My father, also a neurologist, used to say that if he learned one new topic at a conference, it was worth going. I love reading articles that open my eyes to a new topic or change the way I view a previous topic. I have been interested in vessel wall imaging (VWI) and its applications since I learned about eccentric and concentric plaques being higher or lower risk for ischemic stroke. This article by Jiang et al. expands on the previous work by Yoon et al. in assessing the location of MCA wall plaque location and its relation to single subcortical infarcts (SSI) as proximal or distal to lenticulostriate perforators and located superiorly or inferiorly. Jian et al. used VWI to visualize the plaque location, perforator origin and branches, and length of perforator in relation to risk for SSI and have expanded on the knowledge of an old C. Miller-Fisher concept of branch atheromatous disease (BAD) which I have really only previously thought of as a consequence of diabetes.

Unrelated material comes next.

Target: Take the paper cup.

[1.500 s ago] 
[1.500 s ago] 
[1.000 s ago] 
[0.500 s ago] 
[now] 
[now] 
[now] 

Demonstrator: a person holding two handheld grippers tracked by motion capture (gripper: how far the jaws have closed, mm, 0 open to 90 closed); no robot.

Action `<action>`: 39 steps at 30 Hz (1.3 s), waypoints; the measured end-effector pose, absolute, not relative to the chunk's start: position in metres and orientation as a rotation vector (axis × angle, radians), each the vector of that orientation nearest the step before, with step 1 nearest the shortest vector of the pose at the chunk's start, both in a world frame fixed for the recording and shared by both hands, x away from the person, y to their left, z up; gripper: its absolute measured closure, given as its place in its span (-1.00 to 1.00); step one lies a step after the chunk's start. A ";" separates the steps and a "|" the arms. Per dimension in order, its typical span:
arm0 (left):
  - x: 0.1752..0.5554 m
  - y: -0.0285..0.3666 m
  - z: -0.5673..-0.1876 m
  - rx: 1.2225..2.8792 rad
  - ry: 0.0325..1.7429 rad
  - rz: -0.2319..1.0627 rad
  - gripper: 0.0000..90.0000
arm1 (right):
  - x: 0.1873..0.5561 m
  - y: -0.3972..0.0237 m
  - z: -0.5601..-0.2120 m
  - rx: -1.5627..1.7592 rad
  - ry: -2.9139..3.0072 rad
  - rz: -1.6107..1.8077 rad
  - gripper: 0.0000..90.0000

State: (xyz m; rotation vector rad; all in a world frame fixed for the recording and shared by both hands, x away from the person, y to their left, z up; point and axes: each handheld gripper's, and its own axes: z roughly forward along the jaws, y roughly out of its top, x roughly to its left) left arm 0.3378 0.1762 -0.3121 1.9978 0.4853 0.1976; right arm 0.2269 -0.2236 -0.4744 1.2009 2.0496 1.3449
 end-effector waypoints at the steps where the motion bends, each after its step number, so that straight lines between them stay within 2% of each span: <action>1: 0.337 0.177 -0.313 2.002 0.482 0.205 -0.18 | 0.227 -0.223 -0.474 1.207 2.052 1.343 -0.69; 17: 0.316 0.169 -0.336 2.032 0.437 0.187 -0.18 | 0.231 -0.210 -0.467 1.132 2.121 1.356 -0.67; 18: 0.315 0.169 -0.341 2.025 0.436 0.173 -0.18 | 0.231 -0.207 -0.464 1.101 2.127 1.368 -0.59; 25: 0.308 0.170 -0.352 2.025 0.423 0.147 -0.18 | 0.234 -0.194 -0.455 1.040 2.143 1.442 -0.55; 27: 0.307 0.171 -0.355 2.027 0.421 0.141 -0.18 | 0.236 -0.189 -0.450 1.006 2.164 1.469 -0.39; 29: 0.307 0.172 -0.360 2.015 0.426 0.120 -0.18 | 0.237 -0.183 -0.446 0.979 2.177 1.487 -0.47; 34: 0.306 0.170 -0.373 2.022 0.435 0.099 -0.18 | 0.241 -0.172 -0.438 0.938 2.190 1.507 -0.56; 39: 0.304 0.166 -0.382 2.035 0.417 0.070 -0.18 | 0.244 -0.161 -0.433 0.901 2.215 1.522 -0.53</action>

The group prospectively enrolled 40 patients between July 2017 and December 2019 with SSI and no MRA evidence of large vessel disease excluding patients with other possible etiologies or prior infarcts. 3-T MRI was used, and two neuroradiologists evaluated the images.
The pictures are interesting to anyone who, like myself, uses pattern recognition on MRI as a method for helping diagnose etiology. There are pictures in cross section showing different areas of plaques and coronal images of the brain showing lenticulostriate length and branching patterns.
The group found that the proximal and superior wall plaques on the symptomatic MCA side occurred more frequently than asymptomatic and control vessels but no differences in the plaque characteristics. The inference from the data was that location of plaques and not the plaque burden could be important in the pathology of SSI, and that this could serve as a biomarker for treatment evaluation and secondary prevention in the future.
The obvious limitation for my practice in the United States is that this study was not performed on a patient population that I treat, but it’s safe to say that most of us see SSI and that further progress on elucidating etiologies and sub-types of ischemic cerebrovascular disease can only be helpful in the future.